## EXERCISE INSTRUCTIONS
When the line containing "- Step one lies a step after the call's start" appears in the data below, begin copying there and stop only after the line containing "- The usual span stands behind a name".
:::::
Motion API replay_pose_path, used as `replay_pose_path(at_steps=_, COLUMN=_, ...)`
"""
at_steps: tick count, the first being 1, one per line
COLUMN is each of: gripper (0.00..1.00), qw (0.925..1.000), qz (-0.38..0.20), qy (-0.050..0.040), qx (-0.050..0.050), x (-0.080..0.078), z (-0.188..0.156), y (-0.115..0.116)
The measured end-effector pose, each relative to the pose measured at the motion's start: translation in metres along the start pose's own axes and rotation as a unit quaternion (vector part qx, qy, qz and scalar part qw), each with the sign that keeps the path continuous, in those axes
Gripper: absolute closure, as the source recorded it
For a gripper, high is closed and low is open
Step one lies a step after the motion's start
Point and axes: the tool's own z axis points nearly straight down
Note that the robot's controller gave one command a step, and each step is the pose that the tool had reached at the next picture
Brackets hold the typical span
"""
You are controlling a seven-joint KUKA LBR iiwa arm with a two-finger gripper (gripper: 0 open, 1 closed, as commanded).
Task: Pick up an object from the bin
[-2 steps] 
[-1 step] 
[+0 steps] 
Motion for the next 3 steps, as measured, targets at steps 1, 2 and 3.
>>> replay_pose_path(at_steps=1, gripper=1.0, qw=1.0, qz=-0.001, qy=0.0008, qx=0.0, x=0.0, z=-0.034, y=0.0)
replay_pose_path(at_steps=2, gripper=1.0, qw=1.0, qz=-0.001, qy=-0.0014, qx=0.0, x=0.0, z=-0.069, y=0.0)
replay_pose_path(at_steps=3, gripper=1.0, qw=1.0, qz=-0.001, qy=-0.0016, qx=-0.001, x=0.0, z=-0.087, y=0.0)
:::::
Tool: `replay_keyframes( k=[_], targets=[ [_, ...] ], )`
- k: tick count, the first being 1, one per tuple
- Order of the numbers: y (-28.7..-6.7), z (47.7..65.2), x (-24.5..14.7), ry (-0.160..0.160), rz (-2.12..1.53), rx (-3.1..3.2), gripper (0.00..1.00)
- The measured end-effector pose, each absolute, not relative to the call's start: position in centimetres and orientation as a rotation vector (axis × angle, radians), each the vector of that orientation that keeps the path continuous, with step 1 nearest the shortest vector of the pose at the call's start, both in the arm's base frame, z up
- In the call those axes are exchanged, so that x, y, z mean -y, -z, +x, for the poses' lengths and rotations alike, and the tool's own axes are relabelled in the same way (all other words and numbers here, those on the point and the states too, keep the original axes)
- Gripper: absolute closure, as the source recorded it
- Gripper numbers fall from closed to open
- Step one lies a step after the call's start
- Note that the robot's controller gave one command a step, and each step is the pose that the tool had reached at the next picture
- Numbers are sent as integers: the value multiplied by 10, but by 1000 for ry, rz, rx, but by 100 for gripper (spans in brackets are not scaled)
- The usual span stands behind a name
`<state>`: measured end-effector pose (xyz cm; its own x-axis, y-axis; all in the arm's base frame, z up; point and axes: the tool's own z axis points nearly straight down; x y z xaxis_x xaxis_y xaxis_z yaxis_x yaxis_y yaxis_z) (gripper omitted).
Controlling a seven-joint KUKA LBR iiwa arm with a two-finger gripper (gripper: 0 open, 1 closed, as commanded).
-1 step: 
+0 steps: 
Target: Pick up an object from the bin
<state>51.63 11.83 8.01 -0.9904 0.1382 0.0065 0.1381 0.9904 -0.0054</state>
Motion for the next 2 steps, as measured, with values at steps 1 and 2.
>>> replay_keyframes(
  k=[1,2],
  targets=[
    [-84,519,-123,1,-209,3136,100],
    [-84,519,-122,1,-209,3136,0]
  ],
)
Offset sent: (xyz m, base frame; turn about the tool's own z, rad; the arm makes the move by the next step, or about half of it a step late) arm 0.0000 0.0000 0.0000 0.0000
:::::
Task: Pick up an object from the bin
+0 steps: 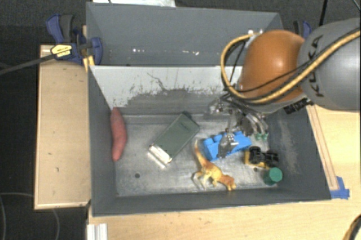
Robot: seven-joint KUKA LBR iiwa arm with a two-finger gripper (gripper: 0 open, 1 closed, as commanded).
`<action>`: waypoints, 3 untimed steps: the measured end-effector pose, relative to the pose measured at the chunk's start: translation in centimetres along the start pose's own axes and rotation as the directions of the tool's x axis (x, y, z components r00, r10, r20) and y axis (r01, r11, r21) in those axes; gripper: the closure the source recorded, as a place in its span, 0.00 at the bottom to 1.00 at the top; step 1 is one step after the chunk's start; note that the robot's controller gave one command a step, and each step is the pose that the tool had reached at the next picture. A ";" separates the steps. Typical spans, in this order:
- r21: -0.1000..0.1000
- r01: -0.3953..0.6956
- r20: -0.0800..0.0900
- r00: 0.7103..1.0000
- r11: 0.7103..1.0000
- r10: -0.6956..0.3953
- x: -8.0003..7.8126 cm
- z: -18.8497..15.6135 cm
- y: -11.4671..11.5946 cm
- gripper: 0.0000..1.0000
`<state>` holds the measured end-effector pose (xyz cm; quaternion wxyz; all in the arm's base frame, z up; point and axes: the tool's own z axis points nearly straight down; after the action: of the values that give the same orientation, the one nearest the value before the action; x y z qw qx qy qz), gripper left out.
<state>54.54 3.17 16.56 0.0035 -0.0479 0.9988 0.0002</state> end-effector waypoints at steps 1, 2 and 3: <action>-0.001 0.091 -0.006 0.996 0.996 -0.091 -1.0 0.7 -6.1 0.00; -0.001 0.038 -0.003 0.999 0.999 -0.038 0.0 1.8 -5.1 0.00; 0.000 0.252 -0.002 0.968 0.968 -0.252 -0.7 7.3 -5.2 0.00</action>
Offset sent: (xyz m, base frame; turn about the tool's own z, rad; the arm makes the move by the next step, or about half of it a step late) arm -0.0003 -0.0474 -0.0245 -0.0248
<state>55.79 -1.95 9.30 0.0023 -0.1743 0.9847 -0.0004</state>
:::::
## COMPLETED TASK
- Step one lies a step after the call's start
- Note that the robot's controller gave one command a step, and each step is the pose that the tool had reached at the next picture
- Numbers are sent as integers: the value multiplied by 10, but by 1000 for ry, rz, rx, but by 100 for gripper (spans in brackets are not scaled)
- The usual span stands behind a name

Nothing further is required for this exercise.